• **Exercise aim**: Return each line, exactly as given, from the one containing "Job: place point(s) on the black" through the end of the entries below, and skip the rest.

• **Entries shown**:
=======

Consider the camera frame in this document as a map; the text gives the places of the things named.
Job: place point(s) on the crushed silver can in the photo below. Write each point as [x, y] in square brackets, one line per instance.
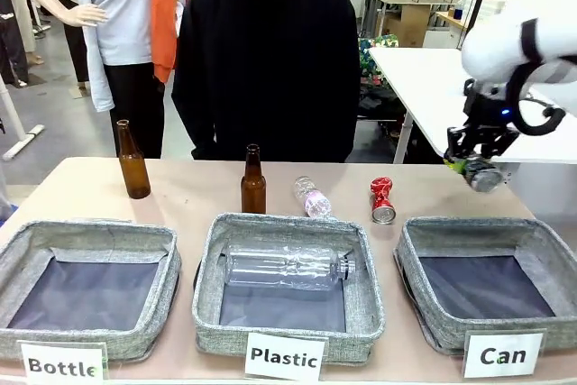
[483, 175]

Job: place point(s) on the small crushed plastic bottle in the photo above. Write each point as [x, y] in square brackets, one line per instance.
[313, 198]

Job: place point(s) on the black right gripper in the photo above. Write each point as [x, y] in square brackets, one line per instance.
[487, 107]

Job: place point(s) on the large clear plastic bottle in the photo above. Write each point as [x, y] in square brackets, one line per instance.
[284, 268]

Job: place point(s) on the brown glass bottle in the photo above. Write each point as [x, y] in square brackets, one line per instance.
[133, 164]
[253, 182]

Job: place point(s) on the grey fabric basket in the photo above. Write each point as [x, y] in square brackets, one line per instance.
[288, 286]
[85, 286]
[487, 281]

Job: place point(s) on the white side table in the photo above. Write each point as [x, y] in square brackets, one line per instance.
[433, 101]

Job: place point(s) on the cardboard box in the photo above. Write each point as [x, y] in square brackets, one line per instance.
[410, 24]

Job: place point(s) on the white Bottle label sign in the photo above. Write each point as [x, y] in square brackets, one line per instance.
[61, 364]

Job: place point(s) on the white Can label sign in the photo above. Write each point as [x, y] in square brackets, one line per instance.
[502, 354]

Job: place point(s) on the white Plastic label sign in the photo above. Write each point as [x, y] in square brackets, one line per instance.
[284, 356]

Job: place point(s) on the mannequin with white shirt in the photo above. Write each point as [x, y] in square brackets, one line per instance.
[112, 20]

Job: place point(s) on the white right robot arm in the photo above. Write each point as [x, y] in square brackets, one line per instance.
[509, 38]

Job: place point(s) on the crushed red can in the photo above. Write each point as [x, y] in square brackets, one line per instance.
[381, 199]

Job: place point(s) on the colourful floral fabric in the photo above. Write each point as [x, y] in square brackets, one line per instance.
[376, 60]

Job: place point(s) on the white table leg base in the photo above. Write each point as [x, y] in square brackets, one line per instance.
[18, 132]

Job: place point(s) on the person in black sweater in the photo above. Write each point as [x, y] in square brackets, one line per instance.
[266, 60]

=======

• **Result of this exercise**:
Job: place point(s) on the black right gripper in the photo above. Write each point as [x, y] in square brackets, one line per instance.
[487, 107]

Job: place point(s) on the large clear plastic bottle in the photo above. Write each point as [x, y] in square brackets, one line per instance.
[284, 268]

Job: place point(s) on the brown glass bottle in the photo above. Write each point as [x, y] in square brackets, one line per instance.
[133, 164]
[253, 182]

Job: place point(s) on the grey fabric basket in the photo above. Write each point as [x, y] in square brackets, one line per instance.
[288, 286]
[85, 286]
[487, 281]

Job: place point(s) on the white side table in the photo above. Write each point as [x, y] in square brackets, one line per instance.
[433, 101]

Job: place point(s) on the cardboard box in the photo above. Write each point as [x, y] in square brackets, one line per instance.
[410, 24]

Job: place point(s) on the white Bottle label sign in the photo above. Write each point as [x, y] in square brackets, one line per instance.
[61, 364]

Job: place point(s) on the white Can label sign in the photo above. Write each point as [x, y] in square brackets, one line per instance.
[502, 354]

Job: place point(s) on the white Plastic label sign in the photo above. Write each point as [x, y] in square brackets, one line per instance.
[284, 356]

Job: place point(s) on the mannequin with white shirt in the photo above. Write each point as [x, y] in square brackets, one line per instance.
[112, 20]

Job: place point(s) on the white right robot arm in the photo above. Write each point as [x, y] in square brackets, one line per instance.
[509, 38]

Job: place point(s) on the crushed red can in the photo above. Write each point as [x, y] in square brackets, one line per instance.
[381, 199]

Job: place point(s) on the colourful floral fabric in the photo above. Write each point as [x, y] in square brackets, one line per instance.
[376, 60]

Job: place point(s) on the white table leg base in the photo above. Write each point as [x, y] in square brackets, one line per instance.
[18, 132]

Job: place point(s) on the person in black sweater in the photo above. Write each point as [x, y] in square brackets, one line per instance.
[266, 60]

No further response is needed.